What’s your PyTorch version? It should accept a single GPU. How is that even possible that it uses last two GPUs if you specify device_ids=[0,1]?
If you run your script with CUDA_VISIBLE_DEVICES=2,3 it will always execute on the last two GPUs, not on the first ones. I can’t see how that helps in this case.

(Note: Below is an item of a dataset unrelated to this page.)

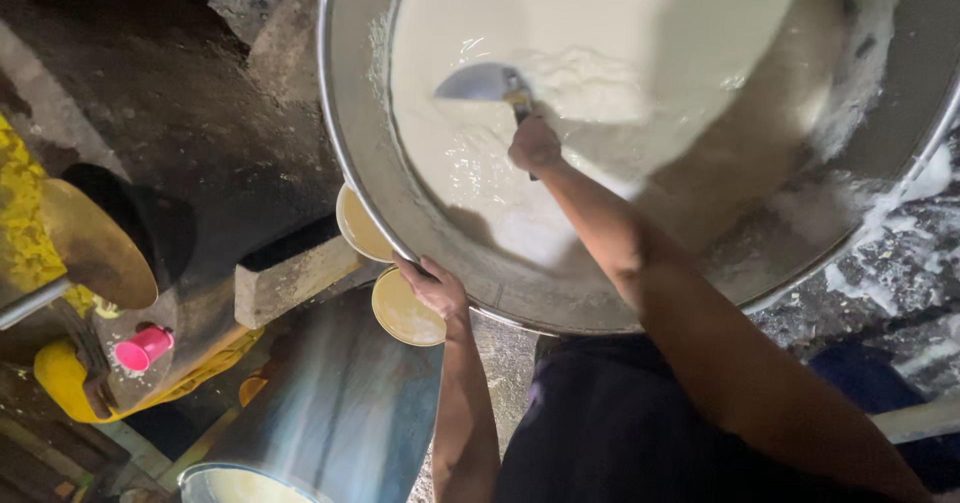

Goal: The person uses a ladle to scoop a white liquid from a large metal basin and pours it into smaller bowls placed on the floor. The person repeatedly scoops and pours the liquid, filling several bowls in sequence.

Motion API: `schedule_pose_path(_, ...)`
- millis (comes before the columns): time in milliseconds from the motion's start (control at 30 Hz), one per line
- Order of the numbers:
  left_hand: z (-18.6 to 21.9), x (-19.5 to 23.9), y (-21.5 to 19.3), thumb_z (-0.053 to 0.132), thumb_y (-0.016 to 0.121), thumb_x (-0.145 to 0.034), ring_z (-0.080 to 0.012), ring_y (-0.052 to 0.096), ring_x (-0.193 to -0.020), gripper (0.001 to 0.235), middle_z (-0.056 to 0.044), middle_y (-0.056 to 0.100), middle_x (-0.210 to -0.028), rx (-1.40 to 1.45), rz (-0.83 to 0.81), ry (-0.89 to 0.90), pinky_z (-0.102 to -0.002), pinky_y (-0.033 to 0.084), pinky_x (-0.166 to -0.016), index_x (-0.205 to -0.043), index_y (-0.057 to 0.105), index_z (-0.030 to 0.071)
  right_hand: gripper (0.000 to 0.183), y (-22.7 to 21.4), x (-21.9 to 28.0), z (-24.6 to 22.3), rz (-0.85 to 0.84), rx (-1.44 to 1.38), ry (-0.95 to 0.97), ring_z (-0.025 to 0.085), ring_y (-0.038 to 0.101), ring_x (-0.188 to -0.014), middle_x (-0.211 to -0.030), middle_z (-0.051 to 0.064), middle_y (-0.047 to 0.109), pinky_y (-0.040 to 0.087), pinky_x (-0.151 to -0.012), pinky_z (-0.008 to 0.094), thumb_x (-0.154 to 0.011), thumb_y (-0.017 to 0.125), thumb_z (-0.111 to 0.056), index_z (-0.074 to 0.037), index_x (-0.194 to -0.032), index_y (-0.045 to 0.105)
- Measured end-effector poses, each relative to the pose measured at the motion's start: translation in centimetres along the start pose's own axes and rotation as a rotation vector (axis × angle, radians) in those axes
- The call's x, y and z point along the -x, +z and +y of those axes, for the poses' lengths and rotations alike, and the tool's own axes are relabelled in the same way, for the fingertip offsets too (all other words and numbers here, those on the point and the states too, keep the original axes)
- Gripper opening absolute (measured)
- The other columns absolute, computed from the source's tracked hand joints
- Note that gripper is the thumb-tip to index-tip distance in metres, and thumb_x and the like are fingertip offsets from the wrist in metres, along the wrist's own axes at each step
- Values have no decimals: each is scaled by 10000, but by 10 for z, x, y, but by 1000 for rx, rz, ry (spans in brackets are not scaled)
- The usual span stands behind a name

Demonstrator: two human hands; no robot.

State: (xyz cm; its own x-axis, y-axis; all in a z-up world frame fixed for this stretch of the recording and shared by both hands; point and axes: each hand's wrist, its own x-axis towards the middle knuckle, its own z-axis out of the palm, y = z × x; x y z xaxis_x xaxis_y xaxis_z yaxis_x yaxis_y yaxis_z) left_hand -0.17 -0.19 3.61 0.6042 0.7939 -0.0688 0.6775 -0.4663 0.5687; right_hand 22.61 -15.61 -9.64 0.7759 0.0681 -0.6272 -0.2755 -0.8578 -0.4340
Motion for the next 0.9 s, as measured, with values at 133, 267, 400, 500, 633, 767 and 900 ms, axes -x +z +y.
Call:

CUDA_VISIBLE_DEVICES=0,1 would make more sense.
@Seungyoung_Park from my experience, it’s usually nvidia-smi that is reversed with everything else.
For example, on my machine, the numbering from pytorch agrees with the numbering of the deviceQuery nvidia sample (and any cuda program for that matter) while nvidia-smi is the only one giving a different numbering.
Thanks a lot for your answering.
My pytorch version is 0.1.8.
There may be a numbering problem of GPU device, but it does not affect our usages.
My problem is about how to allocate GPU usages, now everything is fine
I have installed Nvidia Cuda 9.0 toolkit with Cudnn to my ubuntu machine.
I have installed pytorch when i am trying to check for gpu usage by running the below code -
~/anaconda3/envs/pytorch/lib/python3.6/site-packages/torch/cuda/init.py in _lazy_new(cls, *args, **kwargs)
385 # We need this method only for lazy init, so we can remove it
386 del _CudaBase.new
–> 387 return super(_CudaBase, cls).new(cls, *args, **kwargs)
388
389
RuntimeError: cuda runtime error (2) : out of memory at /opt/conda/conda-bld/pytorch_1518244421288/work/torch/lib/THC/generic/THCStorage.cu:58
I think pytorch is not communicating with the Nvidia GPU, please advise.
I wouldn’t recommend the first approach, since you would have to make sure these lines of code are imported before any other library, which might take the GPU. If some script imports PyTorch and these lines are executed afterwards, they won’t have any effect anymore.
The second approach makes sure to mask the devices before running the Python script.